- Dataset extract -

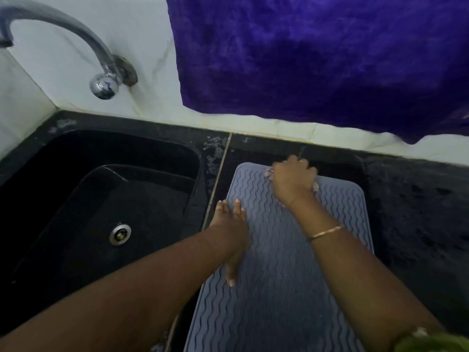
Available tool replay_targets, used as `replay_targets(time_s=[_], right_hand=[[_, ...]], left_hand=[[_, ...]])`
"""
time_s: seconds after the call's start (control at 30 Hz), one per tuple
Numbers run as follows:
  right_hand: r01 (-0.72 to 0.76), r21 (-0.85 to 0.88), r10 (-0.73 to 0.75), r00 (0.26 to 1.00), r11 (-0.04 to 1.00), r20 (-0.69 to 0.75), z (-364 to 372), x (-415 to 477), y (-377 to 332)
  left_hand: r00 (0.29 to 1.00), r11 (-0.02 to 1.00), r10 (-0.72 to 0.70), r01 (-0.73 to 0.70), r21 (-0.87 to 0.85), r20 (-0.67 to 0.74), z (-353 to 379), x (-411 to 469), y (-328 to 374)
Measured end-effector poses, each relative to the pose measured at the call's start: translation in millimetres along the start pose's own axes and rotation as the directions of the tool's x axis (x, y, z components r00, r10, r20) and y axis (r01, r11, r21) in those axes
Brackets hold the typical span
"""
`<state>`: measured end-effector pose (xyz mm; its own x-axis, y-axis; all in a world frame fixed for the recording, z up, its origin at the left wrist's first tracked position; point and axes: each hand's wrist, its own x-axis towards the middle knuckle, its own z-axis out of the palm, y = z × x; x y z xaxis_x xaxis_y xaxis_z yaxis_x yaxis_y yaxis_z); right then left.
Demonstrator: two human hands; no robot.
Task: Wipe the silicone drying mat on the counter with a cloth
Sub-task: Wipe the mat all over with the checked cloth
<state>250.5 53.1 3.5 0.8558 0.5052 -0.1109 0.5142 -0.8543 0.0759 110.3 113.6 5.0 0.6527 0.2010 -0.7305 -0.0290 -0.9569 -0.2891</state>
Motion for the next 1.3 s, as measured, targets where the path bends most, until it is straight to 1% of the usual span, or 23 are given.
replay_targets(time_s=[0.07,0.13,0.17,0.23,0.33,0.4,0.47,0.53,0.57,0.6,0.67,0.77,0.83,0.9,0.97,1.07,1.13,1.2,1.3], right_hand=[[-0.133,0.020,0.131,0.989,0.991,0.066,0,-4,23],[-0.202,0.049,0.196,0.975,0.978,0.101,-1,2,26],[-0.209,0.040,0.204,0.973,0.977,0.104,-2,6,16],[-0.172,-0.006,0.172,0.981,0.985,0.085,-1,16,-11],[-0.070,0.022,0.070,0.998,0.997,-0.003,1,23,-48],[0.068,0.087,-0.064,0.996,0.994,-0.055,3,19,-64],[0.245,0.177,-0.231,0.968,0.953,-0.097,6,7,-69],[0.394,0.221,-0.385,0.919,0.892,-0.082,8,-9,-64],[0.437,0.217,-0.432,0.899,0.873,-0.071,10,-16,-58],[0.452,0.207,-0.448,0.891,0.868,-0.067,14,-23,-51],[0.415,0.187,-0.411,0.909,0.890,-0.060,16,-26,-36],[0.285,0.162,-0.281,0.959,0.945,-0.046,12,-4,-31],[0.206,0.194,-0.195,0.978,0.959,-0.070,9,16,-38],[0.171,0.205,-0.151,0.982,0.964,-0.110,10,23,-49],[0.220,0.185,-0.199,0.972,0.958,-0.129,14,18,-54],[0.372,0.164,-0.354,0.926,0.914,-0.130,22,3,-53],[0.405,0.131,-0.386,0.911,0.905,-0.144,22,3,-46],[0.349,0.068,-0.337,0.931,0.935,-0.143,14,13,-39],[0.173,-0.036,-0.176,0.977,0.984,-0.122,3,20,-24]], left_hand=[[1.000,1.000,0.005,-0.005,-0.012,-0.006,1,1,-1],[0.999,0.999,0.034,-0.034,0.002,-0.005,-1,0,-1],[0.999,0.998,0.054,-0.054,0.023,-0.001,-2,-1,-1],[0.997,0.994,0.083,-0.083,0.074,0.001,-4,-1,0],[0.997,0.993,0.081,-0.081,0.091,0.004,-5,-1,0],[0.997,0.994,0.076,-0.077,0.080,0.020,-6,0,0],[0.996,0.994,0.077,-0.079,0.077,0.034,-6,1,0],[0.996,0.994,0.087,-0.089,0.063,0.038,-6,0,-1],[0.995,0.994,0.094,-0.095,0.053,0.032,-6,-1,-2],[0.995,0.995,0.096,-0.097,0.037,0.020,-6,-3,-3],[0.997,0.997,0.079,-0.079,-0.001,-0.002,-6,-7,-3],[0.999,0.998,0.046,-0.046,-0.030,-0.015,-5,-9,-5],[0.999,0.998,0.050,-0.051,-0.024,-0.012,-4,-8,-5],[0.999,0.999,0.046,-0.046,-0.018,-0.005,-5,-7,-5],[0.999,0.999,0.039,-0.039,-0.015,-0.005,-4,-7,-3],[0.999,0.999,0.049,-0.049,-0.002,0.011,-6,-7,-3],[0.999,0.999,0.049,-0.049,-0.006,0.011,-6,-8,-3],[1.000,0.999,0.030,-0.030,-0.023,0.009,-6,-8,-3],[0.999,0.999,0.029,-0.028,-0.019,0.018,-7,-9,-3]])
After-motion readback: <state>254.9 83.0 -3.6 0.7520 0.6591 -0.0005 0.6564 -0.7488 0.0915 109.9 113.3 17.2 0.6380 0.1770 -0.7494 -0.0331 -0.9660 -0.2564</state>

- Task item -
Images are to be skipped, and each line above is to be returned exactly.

- Final answer -
Available tool replay_targets, used as `replay_targets(time_s=[_], right_hand=[[_, ...]], left_hand=[[_, ...]])`
"""
time_s: seconds after the call's start (control at 30 Hz), one per tuple
Numbers run as follows:
  right_hand: r01 (-0.72 to 0.76), r21 (-0.85 to 0.88), r10 (-0.73 to 0.75), r00 (0.26 to 1.00), r11 (-0.04 to 1.00), r20 (-0.69 to 0.75), z (-364 to 372), x (-415 to 477), y (-377 to 332)
  left_hand: r00 (0.29 to 1.00), r11 (-0.02 to 1.00), r10 (-0.72 to 0.70), r01 (-0.73 to 0.70), r21 (-0.87 to 0.85), r20 (-0.67 to 0.74), z (-353 to 379), x (-411 to 469), y (-328 to 374)
Measured end-effector poses, each relative to the pose measured at the call's start: translation in millimetres along the start pose's own axes and rotation as the directions of the tool's x axis (x, y, z components r00, r10, r20) and y axis (r01, r11, r21) in those axes
Brackets hold the typical span
"""
`<state>`: measured end-effector pose (xyz mm; its own x-axis, y-axis; all in a world frame fixed for the recording, z up, its origin at the left wrist's first tracked position; point and axes: each hand's wrist, its own x-axis towards the middle knuckle, its own z-axis out of the palm, y = z × x; x y z xaxis_x xaxis_y xaxis_z yaxis_x yaxis_y yaxis_z); right then left.
Demonstrator: two human hands; no robot.
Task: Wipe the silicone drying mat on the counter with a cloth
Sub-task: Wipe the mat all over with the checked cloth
<state>250.5 53.1 3.5 0.8558 0.5052 -0.1109 0.5142 -0.8543 0.0759 110.3 113.6 5.0 0.6527 0.2010 -0.7305 -0.0290 -0.9569 -0.2891</state>
Motion for the next 1.3 s, as measured, targets where the path bends most, until it is straight to 1% of the usual span, or 23 are given.
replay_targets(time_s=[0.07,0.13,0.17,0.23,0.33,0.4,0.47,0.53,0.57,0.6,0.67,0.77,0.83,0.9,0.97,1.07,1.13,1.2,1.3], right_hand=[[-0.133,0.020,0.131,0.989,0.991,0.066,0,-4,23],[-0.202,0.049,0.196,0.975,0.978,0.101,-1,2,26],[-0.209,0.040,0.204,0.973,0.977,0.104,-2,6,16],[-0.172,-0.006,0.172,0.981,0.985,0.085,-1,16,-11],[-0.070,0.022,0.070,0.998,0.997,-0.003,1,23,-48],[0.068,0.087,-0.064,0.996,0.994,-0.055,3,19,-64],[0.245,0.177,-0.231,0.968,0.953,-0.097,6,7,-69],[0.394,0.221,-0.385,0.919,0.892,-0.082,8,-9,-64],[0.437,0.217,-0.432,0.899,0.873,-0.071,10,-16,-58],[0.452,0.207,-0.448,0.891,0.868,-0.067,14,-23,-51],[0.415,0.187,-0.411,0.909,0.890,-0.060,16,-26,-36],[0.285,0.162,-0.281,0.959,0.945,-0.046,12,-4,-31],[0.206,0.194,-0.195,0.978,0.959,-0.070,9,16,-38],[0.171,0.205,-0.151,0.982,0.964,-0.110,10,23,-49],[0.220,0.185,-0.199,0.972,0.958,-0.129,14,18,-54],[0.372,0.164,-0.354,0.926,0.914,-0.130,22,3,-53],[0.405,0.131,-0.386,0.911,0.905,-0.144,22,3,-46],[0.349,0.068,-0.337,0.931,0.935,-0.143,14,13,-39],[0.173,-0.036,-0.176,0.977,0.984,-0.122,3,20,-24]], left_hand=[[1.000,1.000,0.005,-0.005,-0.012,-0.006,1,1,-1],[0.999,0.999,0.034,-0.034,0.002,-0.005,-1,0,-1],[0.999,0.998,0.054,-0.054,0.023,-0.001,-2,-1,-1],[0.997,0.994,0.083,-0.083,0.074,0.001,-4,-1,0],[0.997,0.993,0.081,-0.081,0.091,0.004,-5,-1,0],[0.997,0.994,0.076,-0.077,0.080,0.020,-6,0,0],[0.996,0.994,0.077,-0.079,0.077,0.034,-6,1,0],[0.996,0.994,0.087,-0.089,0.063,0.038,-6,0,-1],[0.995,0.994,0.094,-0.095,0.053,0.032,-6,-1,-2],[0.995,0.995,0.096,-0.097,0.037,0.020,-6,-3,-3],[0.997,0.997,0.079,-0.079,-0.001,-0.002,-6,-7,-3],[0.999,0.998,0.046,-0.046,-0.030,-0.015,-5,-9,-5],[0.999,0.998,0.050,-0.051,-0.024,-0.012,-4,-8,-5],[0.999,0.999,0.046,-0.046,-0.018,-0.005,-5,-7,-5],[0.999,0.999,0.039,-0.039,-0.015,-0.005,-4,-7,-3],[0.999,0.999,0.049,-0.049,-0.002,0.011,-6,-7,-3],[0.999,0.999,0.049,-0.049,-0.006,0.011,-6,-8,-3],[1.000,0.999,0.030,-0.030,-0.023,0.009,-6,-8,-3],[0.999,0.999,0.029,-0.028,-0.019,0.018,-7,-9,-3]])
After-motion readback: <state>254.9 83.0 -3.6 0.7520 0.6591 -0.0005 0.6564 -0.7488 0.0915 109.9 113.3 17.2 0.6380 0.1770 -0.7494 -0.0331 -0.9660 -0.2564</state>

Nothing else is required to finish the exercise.